Sure, it’s almost impossible to make mention of progress in technology in Africa without mentioning mobile phones. It’s also a matter of fact that SMS is a great contributor to this mobile craze in Africa. In 2012, Google went as far as launching an SMS search service for Africa(which has been killed). It’s not surprising that as the rest of the world take their final steps from SMS to IP-based messaging, Africa is still hooked to  SMS-based solutions; this is simply because Africa tends to play catch up.
So, why is Africa still stuck on SMS?

Perhaps that’s a discussion for another day, but for today I am writing about why Africa needs to move away from its addiction on SMS.

SMS is insanely expensive

Let’s face it, IP-based messaging services are hundred of times cheaper that legacy SMS messaging. From personal experience, I spend about 1000UGX($0.39) on airtime a day which I convert into data and this enables me communicate all day via IM, Chat and email. Before this, I would spend about 3000UGX ($1.16) for communication. Four SMS messages cost roughly 500UGX($0.19) which would buy me about 20MB of data in Ugandan market – enough for a day of IM and chat. 2000UGX($0.77) extra per day makes roughly 60,000UGX ($23.17) per month. In six months, I would have saved enough to cover the cost of my smartphone. This is only just a monetary benefit but there’s so much to it considering the mass of information that instantly becomes available with a smartphone. Sure, $100 smartphones may still be expensive for most Africans but if the Chinese can have $40 smartphones, why not Africa?

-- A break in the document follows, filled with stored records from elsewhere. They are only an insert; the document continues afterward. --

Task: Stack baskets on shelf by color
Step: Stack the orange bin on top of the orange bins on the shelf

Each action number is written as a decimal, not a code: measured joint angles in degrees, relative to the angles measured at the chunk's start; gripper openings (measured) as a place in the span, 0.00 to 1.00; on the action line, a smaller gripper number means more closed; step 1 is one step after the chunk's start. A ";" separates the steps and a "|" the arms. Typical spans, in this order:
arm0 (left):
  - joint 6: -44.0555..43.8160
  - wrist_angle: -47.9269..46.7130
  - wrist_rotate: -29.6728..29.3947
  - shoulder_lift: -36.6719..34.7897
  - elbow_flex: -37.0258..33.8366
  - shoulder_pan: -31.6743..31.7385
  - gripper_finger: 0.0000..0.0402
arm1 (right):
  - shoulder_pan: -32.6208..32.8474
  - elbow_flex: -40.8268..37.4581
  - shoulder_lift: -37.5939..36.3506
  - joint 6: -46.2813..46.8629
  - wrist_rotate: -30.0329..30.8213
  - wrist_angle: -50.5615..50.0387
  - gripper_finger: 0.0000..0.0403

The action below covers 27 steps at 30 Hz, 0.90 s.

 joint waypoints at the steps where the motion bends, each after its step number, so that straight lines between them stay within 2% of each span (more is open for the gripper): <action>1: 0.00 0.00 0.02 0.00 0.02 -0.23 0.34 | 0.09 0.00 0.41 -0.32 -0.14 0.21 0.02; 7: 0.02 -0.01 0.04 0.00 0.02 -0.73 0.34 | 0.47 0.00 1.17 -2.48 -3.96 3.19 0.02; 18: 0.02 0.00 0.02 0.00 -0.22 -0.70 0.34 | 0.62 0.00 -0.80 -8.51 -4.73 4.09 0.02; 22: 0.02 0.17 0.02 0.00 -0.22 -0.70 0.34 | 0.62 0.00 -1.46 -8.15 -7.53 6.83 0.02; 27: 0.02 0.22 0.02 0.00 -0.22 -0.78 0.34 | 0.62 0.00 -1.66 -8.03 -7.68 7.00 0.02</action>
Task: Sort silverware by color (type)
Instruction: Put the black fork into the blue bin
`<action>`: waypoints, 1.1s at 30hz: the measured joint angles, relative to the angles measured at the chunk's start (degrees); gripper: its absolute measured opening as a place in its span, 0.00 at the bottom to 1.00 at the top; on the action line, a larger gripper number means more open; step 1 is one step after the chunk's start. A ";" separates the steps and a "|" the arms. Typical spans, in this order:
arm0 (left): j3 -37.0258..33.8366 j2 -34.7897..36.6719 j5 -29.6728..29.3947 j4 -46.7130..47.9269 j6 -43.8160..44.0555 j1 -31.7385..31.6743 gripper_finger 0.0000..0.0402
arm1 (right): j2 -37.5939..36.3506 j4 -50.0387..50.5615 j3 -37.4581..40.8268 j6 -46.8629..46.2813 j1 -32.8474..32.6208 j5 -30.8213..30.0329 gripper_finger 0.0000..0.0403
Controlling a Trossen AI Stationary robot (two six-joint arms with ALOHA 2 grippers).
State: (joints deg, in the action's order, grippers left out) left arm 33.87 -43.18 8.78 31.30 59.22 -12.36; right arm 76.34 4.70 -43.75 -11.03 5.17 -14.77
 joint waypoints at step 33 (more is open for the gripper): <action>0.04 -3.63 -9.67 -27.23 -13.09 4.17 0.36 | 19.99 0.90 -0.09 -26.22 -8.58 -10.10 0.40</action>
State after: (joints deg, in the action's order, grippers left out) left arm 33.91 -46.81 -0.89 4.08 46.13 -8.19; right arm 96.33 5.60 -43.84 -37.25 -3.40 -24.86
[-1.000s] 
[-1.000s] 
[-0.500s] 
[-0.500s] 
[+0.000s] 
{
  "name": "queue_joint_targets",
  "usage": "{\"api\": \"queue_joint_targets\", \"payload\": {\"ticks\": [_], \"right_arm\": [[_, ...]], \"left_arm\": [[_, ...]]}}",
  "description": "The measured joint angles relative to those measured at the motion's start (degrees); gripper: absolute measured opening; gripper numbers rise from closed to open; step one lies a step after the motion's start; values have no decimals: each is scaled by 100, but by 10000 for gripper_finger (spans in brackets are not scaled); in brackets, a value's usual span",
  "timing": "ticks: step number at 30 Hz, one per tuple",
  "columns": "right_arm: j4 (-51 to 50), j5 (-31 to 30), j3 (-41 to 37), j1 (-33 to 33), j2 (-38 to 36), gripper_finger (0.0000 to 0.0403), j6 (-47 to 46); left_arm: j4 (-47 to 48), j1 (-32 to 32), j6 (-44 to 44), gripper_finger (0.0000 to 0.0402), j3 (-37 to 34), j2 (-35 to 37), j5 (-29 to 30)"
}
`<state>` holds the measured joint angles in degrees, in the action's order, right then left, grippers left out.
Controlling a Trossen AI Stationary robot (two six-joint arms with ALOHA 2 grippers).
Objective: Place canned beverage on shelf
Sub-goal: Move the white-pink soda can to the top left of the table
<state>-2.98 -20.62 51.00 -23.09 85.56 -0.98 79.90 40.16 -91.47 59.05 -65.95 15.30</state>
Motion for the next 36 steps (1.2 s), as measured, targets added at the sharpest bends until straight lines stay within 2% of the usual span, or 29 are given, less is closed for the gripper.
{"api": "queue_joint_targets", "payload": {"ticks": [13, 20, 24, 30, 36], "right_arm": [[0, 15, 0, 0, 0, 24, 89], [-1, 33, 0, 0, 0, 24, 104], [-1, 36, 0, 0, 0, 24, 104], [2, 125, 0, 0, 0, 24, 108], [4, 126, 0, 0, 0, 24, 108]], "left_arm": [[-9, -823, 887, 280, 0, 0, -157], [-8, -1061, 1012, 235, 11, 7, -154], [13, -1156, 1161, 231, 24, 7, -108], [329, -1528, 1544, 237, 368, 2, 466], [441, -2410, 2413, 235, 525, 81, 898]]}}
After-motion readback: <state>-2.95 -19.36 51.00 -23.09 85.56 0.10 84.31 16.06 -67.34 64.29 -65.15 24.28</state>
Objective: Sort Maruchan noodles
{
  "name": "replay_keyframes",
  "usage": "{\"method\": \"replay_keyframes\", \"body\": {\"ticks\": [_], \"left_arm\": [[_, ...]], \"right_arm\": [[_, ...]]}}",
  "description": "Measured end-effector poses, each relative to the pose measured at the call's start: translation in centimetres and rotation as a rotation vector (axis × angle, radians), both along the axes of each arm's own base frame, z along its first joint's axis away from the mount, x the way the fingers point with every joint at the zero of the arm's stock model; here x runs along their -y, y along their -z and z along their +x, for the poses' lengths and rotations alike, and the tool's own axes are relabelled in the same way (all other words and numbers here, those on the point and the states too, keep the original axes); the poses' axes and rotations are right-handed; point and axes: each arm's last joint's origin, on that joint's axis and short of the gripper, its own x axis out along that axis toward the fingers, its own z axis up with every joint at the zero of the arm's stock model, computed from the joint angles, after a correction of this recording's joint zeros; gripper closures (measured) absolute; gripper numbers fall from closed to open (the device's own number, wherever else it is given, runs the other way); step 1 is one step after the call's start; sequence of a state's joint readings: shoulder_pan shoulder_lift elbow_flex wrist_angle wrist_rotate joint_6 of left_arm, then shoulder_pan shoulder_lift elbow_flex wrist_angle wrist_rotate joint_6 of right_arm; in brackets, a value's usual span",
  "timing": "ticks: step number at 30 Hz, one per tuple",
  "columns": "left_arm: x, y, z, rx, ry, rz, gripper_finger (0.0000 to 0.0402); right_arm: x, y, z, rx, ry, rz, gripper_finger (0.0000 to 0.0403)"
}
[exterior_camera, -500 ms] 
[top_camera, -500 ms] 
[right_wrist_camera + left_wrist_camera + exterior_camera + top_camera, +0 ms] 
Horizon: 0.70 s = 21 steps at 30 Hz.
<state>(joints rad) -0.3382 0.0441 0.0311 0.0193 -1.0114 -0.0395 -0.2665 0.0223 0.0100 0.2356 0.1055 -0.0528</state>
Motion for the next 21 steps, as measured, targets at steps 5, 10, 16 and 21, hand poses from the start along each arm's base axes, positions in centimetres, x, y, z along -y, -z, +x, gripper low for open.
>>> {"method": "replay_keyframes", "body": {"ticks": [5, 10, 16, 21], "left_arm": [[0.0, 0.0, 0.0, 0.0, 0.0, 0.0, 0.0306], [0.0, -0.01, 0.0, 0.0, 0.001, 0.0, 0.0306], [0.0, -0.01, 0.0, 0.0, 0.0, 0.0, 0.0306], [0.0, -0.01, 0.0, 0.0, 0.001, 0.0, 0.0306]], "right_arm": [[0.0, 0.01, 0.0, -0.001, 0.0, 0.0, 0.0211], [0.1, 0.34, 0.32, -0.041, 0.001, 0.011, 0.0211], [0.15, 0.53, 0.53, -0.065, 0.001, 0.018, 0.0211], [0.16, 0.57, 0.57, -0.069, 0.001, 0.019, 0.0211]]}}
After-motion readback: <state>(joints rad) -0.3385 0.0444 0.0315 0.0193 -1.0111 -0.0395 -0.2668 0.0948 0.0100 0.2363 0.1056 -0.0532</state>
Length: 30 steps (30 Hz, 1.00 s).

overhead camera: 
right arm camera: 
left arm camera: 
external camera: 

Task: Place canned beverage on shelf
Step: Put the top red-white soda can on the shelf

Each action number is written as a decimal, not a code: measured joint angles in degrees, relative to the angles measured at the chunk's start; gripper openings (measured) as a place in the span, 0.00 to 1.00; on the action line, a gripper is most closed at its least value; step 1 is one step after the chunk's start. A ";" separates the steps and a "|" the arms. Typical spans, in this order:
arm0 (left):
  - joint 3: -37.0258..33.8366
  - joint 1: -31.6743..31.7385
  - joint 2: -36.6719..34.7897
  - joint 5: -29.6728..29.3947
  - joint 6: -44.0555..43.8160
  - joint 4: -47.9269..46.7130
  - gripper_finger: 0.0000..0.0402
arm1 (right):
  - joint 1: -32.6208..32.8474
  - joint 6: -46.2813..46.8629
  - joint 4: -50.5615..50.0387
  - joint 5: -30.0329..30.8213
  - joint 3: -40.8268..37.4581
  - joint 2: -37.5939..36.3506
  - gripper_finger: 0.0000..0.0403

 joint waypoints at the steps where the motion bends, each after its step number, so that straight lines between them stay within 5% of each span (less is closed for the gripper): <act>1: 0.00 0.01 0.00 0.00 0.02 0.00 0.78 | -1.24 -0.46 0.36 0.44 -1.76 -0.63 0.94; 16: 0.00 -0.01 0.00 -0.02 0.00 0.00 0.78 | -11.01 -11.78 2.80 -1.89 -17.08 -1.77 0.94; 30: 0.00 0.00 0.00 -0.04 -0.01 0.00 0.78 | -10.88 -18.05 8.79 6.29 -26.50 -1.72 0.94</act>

IP communication brings rich applications

The dynamics of IP communication is best appreciated with the rather unlimited practicality of ideas that comes with the internet. It’s created a generation of garage and dorm room billionaires, brought together a billion people to use one service, turned corrupt governments into history pages and continues to surprise us everyday. The richness of IP content is very vital for Africa that is waking up to the information era. SMS features are too limiting for sufficient information. It’s shallow to point at Twitter because it’s more than just 140 characters, it has the ability to broadcast information, share links, engage in debate and share graphical content, few of which are applicable with SMS.

Privacy

With SMS, we do not know what the telecoms do with our data and they have absolute control over that data. This is Africa, where corruption is rife, and we cannot trust anyone with private communication. Enter IP where what you transmit is a packet that can be encrypted over a secure link. Sure there are ways for such information to be intercepted and read but that is a story for another day, besides one can install applications designed specifically for private and secure communication.

Commerce

Mobile money has surely played well so far. However, we should not forget that it’s simply a country-bound money transfer system at best. It’s not helping the banking culture that governments “fought hard” (I know) to instill. What Africa needs is a flexible way to transact across the continent and that will not come with mobile money. It’s insecure and irregular, with each telecom company coming out with their own system design. It has posed a huge problem for developers, especially when it comes to enabling simple online transactions. Africa needs to go back to the banks and adopt IP-based transactions. People are quick to point fingers at the banks for not bringing us these services all this long but, we should not forget that numbers matter. If more Africans started adopting the smart way of communication today, the financial institutions shall surely respond too.